PROBLEM REQUIREMENTS: From the entries below, transcribe exactly the lines between the line holding "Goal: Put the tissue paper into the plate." and the line holding "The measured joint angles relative", inclusive; skip all other lines.

(Saved data entries)
= = = = =

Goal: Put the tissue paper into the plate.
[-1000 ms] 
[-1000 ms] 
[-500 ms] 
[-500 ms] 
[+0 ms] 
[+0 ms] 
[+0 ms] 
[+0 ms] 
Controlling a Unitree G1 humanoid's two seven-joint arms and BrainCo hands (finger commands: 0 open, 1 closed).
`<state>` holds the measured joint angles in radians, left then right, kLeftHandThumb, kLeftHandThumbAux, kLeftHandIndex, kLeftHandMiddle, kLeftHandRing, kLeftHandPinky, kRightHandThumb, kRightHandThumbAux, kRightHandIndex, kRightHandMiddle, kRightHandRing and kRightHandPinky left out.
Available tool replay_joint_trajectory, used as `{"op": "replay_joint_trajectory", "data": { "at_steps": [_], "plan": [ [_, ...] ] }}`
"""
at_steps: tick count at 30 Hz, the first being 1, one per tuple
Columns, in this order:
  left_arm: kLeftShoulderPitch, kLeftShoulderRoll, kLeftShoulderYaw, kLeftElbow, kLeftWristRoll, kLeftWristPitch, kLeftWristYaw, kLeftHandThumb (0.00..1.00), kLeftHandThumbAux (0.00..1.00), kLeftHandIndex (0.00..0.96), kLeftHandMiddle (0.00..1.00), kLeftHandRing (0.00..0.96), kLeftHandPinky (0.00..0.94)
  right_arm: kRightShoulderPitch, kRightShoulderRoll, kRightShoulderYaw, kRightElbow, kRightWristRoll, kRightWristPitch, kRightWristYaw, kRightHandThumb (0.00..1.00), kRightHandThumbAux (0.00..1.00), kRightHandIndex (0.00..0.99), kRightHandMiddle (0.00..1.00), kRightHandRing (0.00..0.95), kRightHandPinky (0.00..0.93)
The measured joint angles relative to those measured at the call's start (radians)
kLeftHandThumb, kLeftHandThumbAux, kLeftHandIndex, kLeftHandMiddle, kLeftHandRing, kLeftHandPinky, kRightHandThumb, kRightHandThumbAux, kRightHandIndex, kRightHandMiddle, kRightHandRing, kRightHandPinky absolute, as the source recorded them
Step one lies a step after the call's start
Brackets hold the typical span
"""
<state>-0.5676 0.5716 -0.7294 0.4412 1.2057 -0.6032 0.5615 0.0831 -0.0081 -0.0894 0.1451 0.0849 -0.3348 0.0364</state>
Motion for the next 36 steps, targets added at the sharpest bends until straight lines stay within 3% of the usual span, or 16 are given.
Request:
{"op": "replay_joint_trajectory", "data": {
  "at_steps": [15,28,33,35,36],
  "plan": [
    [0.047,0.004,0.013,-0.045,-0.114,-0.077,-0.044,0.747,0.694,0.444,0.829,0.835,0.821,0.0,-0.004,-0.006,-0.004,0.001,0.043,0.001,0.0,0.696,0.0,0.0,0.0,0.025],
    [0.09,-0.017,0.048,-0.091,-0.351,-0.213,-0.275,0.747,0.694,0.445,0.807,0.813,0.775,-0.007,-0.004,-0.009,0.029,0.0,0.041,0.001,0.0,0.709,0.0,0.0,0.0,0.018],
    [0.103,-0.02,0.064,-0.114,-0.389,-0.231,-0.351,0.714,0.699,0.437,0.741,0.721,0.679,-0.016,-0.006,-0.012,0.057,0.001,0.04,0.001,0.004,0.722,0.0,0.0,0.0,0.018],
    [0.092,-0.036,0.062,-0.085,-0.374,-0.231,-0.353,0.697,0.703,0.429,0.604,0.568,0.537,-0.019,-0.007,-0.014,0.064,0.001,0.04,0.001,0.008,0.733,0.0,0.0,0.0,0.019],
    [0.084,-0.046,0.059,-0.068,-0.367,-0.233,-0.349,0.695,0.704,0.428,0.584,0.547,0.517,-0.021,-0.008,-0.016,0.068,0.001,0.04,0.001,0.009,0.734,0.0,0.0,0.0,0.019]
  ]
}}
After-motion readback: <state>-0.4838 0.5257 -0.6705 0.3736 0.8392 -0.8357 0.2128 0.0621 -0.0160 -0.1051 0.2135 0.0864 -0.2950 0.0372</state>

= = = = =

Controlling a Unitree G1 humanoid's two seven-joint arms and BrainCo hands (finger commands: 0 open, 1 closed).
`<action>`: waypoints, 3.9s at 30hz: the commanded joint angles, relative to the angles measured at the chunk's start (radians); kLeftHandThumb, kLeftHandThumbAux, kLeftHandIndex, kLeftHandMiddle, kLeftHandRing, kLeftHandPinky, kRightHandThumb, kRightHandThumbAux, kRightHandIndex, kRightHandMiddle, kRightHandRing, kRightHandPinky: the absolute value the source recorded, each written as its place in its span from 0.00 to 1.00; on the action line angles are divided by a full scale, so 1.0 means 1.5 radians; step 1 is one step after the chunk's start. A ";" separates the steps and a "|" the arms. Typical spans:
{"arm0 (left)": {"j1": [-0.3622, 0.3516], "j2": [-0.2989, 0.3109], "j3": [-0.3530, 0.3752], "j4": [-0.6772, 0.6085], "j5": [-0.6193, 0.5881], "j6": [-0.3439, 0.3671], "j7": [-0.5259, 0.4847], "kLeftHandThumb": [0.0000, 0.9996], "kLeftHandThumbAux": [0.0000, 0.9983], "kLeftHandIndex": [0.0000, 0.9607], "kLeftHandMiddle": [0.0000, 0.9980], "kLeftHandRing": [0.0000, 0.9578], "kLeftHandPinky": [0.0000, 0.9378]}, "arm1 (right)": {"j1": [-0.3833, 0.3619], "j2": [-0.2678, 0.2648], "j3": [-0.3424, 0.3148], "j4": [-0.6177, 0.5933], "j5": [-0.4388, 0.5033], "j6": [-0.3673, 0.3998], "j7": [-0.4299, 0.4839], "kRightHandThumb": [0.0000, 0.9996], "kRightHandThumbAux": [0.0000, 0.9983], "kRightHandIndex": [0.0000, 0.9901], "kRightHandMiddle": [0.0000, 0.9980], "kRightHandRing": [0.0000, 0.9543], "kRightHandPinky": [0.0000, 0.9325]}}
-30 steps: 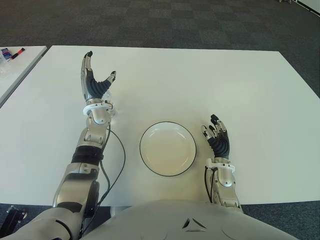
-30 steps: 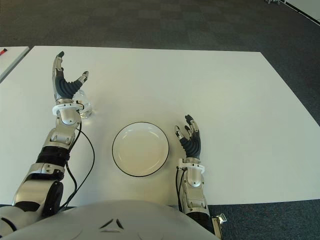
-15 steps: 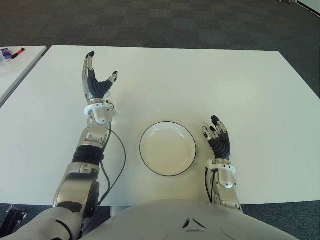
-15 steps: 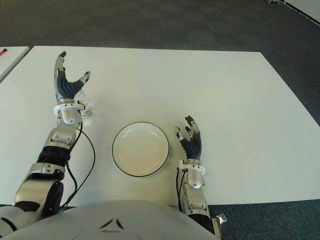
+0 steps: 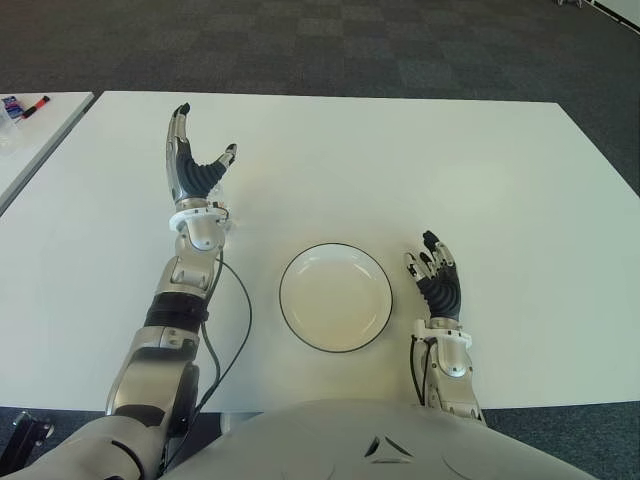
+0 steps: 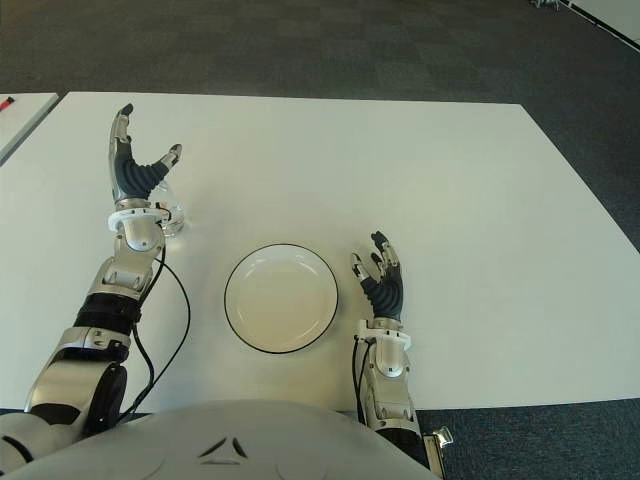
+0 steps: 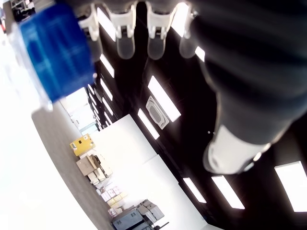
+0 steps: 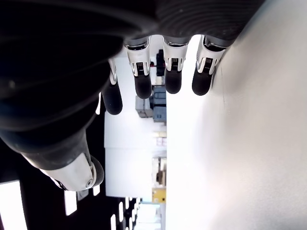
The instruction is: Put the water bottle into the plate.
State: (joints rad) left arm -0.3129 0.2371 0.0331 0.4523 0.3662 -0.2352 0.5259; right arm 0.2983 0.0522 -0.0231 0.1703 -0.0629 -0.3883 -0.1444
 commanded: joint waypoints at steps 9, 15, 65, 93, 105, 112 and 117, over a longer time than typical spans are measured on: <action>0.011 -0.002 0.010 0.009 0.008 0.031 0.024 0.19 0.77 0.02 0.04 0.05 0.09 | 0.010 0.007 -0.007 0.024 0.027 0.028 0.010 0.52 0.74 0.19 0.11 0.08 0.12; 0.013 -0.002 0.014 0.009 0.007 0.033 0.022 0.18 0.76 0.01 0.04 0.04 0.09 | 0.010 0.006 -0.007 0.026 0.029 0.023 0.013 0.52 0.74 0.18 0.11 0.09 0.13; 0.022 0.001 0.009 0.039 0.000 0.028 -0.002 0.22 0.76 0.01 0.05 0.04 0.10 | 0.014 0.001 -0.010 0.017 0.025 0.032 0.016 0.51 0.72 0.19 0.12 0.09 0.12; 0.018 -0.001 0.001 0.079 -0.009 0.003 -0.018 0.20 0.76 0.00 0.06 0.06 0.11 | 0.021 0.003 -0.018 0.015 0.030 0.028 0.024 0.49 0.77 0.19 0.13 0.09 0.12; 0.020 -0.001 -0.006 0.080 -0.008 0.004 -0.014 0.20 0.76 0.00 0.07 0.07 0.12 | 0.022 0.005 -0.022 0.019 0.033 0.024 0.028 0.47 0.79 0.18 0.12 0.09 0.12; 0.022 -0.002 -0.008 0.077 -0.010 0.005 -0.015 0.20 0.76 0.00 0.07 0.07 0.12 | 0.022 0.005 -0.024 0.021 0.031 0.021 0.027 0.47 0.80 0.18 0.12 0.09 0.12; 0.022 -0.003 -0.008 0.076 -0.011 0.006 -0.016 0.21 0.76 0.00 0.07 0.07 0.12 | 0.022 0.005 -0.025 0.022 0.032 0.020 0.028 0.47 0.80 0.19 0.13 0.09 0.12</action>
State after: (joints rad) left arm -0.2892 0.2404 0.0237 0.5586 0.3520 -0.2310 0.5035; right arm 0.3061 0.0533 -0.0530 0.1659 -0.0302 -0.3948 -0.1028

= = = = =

RESPONSE TO THE EXERCISE:
Goal: Put the tissue paper into the plate.
[-1000 ms] 
[-1000 ms] 
[-500 ms] 
[-500 ms] 
[+0 ms] 
[+0 ms] 
[+0 ms] 
[+0 ms] 
Controlling a Unitree G1 humanoid's two seven-joint arms and BrainCo hands (finger commands: 0 open, 1 closed).
`<state>` holds the measured joint angles in radians, left then right, kLeftHandThumb, kLeftHandThumbAux, kLeftHandIndex, kLeftHandMiddle, kLeftHandRing, kLeftHandPinky, kRightHandThumb, kRightHandThumbAux, kRightHandIndex, kRightHandMiddle, kRightHandRing and kRightHandPinky left out.
Available tool replay_joint_trajectory, used as `{"op": "replay_joint_trajectory", "data": { "at_steps": [_], "plan": [ [_, ...] ] }}`
"""
at_steps: tick count at 30 Hz, the first being 1, one per tuple
Columns, in this order:
  left_arm: kLeftShoulderPitch, kLeftShoulderRoll, kLeftShoulderYaw, kLeftElbow, kLeftWristRoll, kLeftWristPitch, kLeftWristYaw, kLeftHandThumb (0.00..1.00), kLeftHandThumbAux (0.00..1.00), kLeftHandIndex (0.00..0.96), kLeftHandMiddle (0.00..1.00), kLeftHandRing (0.00..0.96), kLeftHandPinky (0.00..0.94)
  right_arm: kRightShoulderPitch, kRightShoulderRoll, kRightShoulderYaw, kRightElbow, kRightWristRoll, kRightWristPitch, kRightWristYaw, kRightHandThumb (0.00..1.00), kRightHandThumbAux (0.00..1.00), kRightHandIndex (0.00..0.99), kRightHandMiddle (0.00..1.00), kRightHandRing (0.00..0.95), kRightHandPinky (0.00..0.93)
The measured joint angles relative to those measured at the call's start (radians)

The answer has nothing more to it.